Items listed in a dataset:
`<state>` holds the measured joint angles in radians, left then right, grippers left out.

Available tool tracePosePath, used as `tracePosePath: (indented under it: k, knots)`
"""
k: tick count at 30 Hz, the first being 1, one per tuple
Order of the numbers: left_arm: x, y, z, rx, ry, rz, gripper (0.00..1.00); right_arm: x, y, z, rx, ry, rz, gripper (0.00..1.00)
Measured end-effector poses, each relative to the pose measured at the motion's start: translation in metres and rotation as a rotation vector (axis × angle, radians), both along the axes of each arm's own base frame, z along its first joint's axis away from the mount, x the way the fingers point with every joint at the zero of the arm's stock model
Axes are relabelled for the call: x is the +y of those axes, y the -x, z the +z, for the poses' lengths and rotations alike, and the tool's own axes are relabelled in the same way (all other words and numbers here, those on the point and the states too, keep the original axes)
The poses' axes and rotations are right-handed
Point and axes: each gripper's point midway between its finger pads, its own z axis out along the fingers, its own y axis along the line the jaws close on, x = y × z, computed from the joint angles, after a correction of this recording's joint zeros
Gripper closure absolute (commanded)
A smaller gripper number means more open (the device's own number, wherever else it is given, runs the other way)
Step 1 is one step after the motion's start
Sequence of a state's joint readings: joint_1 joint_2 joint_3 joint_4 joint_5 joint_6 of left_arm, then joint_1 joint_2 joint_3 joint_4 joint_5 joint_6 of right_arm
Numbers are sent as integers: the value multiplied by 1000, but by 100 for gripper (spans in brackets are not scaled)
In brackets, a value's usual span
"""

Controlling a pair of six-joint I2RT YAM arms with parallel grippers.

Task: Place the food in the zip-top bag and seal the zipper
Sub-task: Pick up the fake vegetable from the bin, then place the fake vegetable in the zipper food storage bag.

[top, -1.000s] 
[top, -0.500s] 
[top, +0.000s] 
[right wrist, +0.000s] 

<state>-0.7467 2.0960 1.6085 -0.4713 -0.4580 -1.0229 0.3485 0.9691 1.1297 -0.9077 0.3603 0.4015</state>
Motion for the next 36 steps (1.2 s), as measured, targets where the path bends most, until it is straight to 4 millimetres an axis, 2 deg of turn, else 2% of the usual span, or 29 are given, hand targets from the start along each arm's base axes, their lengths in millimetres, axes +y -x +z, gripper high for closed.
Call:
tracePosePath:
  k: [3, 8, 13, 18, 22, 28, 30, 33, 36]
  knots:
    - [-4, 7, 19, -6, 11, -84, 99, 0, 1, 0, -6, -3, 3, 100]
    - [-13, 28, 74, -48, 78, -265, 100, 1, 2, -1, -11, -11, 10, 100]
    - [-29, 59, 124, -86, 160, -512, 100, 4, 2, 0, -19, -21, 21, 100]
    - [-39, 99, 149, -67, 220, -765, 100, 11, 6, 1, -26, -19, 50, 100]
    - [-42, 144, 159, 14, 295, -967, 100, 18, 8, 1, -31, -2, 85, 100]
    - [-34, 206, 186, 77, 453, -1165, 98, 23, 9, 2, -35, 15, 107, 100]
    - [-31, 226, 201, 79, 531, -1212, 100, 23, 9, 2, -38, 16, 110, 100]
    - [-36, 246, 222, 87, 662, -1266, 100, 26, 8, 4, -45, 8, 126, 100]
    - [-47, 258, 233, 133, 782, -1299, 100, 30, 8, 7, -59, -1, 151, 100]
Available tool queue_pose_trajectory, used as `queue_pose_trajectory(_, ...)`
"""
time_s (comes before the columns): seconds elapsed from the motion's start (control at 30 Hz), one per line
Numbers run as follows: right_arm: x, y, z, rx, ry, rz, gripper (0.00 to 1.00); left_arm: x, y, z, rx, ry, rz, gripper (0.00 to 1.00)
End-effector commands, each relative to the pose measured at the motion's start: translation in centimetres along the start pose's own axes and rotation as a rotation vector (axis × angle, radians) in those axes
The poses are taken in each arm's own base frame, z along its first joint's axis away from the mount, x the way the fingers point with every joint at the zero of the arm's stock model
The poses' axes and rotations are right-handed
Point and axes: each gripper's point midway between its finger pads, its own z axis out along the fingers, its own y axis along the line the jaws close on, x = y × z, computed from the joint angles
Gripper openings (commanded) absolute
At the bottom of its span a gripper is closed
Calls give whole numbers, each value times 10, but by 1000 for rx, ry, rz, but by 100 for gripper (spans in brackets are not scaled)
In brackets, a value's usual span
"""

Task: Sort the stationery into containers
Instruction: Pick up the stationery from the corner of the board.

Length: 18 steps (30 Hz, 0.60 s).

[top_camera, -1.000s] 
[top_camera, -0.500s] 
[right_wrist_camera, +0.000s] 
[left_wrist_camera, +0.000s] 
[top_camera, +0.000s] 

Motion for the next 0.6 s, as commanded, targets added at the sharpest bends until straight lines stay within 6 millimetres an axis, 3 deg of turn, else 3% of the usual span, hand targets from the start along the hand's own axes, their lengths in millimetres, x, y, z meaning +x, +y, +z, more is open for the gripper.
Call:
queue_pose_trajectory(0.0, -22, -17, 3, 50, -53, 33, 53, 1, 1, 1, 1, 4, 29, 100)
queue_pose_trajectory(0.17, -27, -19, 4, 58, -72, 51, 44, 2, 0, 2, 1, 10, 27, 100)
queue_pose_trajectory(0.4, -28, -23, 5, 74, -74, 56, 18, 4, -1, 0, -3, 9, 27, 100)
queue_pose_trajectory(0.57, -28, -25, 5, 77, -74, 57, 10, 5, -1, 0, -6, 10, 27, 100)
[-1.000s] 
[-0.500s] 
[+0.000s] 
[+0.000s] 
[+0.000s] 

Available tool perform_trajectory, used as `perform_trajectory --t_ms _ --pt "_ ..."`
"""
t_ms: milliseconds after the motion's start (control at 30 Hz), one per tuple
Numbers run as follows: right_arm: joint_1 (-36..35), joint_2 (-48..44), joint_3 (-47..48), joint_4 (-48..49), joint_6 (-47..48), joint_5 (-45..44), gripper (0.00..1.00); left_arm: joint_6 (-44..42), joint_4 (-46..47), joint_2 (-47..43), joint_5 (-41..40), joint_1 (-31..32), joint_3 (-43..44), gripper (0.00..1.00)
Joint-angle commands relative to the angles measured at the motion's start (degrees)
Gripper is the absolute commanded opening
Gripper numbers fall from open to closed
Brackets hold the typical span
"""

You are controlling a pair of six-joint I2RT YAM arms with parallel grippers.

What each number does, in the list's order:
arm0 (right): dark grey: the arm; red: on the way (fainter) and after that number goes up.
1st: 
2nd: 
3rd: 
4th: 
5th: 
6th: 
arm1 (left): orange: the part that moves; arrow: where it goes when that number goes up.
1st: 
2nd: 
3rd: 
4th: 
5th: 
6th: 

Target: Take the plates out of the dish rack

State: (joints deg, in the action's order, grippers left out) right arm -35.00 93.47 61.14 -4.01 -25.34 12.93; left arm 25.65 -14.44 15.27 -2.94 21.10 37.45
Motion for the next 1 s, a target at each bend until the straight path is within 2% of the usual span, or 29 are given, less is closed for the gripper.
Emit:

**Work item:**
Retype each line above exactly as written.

**Answer to this exercise:**
`<state>` holds the measured joint angles in radians, left then right, grippers left out.

Available tool tracePosePath, used as `tracePosePath: (indented under it: k, knots)`
"""
k: tick count at 30 Hz, the first being 1, one per tuple
Order of the numbers: left_arm: x, y, z, rx, ry, rz, gripper (0.00..1.00); right_arm: x, y, z, rx, ry, rz, gripper (0.00..1.00)
Measured end-effector poses, each relative to the pose measured at the motion's start: translation in metres and rotation as a rotation vector (axis × angle, radians), both along the axes of each arm's own base frame, z along its first joint's axis away from the mount, x the way the fingers point with every joint at the zero of the arm's stock model
Axes are relabelled for the call: x is the +y of those axes, y the -x, z the +z, for the poses' lengths and rotations alike, and the tool's own axes are relabelled in the same way (all other words and numbers here, those on the point and the states too, keep the original axes)
The poses' axes and rotations are right-handed
Point and axes: each gripper's point midway between its finger pads, its own z axis out along the fingers, its own y axis along the line the jaws close on, x = y × z, computed from the joint angles, after a correction of this recording's joint zeros
Gripper closure absolute (commanded)
A smaller gripper number means more open (the device's own number, wherever else it is given, runs the other way)
Step 1 is one step after the motion's start
Sequence of a state's joint readings: joint_1 joint_2 joint_3 joint_4 joint_5 joint_6 of left_arm, then joint_1 joint_2 joint_3 joint_4 joint_5 joint_6 of right_arm
Numbers are sent as integers: the value multiplied by 1000, but by 100 for gripper (spans in brackets are not scaled)
In brackets, a value's usual span
"""

Controlling a pair of six-joint I2RT YAM arms with parallel grippers.

Task: Place the food in the zip-top bag and seal the zipper
Sub-task: Pick up the fake vegetable from the bin, then place the fake vegetable in the zipper food storage bag.

[top, -1.000s] 
[top, -0.500s] 
[top, +0.000s] 
[right wrist, +0.000s] 

<state>-0.7467 2.0960 1.6085 -0.4713 -0.4580 -1.0229 0.3485 0.9691 1.1297 -0.9077 0.3603 0.4015</state>
Motion for the next 36 steps (1.2 s), as measured, targets where the path bends most, until it is straight to 4 millimetres an axis, 2 deg of turn, else 2% of the usual span, or 29 are given, hand targets from the start along each arm's base axes, their lengths in millimetres, axes +y -x +z, gripper high for closed.
Call:
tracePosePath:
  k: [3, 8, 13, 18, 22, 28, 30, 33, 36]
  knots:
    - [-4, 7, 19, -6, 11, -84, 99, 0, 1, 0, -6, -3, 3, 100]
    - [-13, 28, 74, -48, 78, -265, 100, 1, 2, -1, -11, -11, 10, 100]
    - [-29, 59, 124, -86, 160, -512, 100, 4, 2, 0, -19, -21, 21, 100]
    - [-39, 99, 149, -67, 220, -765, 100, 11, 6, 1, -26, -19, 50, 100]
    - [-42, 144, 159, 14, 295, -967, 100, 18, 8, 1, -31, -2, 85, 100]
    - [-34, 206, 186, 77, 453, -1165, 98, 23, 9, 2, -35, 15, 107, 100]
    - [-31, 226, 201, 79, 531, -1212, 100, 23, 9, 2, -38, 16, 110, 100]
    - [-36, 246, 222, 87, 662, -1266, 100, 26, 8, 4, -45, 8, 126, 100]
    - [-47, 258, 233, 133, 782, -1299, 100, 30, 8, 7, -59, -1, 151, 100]
Available tool queue_pose_trajectory, used as `queue_pose_trajectory(_, ...)`
"""
time_s (comes before the columns): seconds elapsed from the motion's start (control at 30 Hz), one per line
Numbers run as follows: right_arm: x, y, z, rx, ry, rz, gripper (0.00 to 1.00); left_arm: x, y, z, rx, ry, rz, gripper (0.00 to 1.00)
End-effector commands, each relative to the pose measured at the motion's start: translation in centimetres along the start pose's own axes and rotation as a rotation vector (axis × angle, radians) in those axes
The poses are taken in each arm's own base frame, z along its first joint's axis away from the mount, x the way the fingers point with every joint at the zero of the arm's stock model
The poses' axes and rotations are right-handed
Point and axes: each gripper's point midway between its finger pads, its own z axis out along the fingers, its own y axis along the line the jaws close on, x = y × z, computed from the joint angles
Gripper openings (commanded) absolute
At the bottom of its span a gripper is closed
Calls give whole numbers, each value times 10, but by 1000 for rx, ry, rz, but by 100 for gripper (spans in brackets are not scaled)
In brackets, a value's usual span
"""

Task: Sort the stationery into containers
Instruction: Pick up the stationery from the corner of the board.

Length: 18 steps (30 Hz, 0.60 s).

[top_camera, -1.000s] 
[top_camera, -0.500s] 
[right_wrist_camera, +0.000s] 
[left_wrist_camera, +0.000s] 
[top_camera, +0.000s] 

Motion for the next 0.6 s, as commanded, targets added at the sharpest bends until straight lines stay within 6 millimetres an axis, 3 deg of turn, else 3% of the usual span, hand targets from the start along the hand's own axes, their lengths in millimetres, x, y, z meaning +x, +y, +z, more is open for the gripper.
Call:
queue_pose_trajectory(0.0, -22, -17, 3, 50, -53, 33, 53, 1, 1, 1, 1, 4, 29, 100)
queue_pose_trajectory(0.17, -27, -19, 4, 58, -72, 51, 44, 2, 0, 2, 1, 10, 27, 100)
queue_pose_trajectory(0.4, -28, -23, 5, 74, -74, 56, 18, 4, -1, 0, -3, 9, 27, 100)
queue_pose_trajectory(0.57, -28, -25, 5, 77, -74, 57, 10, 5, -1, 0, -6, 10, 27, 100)
[-1.000s] 
[-0.500s] 
[+0.000s] 
[+0.000s] 
[+0.000s] 

Available tool perform_trajectory, used as `perform_trajectory --t_ms _ --pt "_ ..."`
"""
t_ms: milliseconds after the motion's start (control at 30 Hz), one per tuple
Numbers run as follows: right_arm: joint_1 (-36..35), joint_2 (-48..44), joint_3 (-47..48), joint_4 (-48..49), joint_6 (-47..48), joint_5 (-45..44), gripper (0.00..1.00); left_arm: joint_6 (-44..42), joint_4 (-46..47), joint_2 (-47..43), joint_5 (-41..40), joint_1 (-31..32), joint_3 (-43..44), gripper (0.00..1.00)
Joint-angle commands relative to the angles measured at the motion's start (degrees)
Gripper is the absolute commanded opening
Gripper numbers fall from open to closed
Brackets hold the typical span
"""

You are controlling a pair of six-joint I2RT YAM arms with parallel grippers.

What each number does, in the list's order:
arm0 (right): dark grey: the arm; red: on the way (fainter) and after that number goes up.
1st: 
2nd: 
3rd: 
4th: 
5th: 
6th: 
arm1 (left): orange: the part that moves; arrow: where it goes when that number goes up.
1st: 
2nd: 
3rd: 
4th: 
5th: 
6th: 

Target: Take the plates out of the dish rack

State: (joints deg, in the action's order, grippers left out) right arm -35.00 93.47 61.14 -4.01 -25.34 12.93; left arm 25.65 -14.44 15.27 -2.94 21.10 37.45
Motion for the next 1 s, a target at each bend until the straight path is within 2% of the usual span, or 29 are given, less is closed for the gripper.
Emit:

No further work remains on the exercise.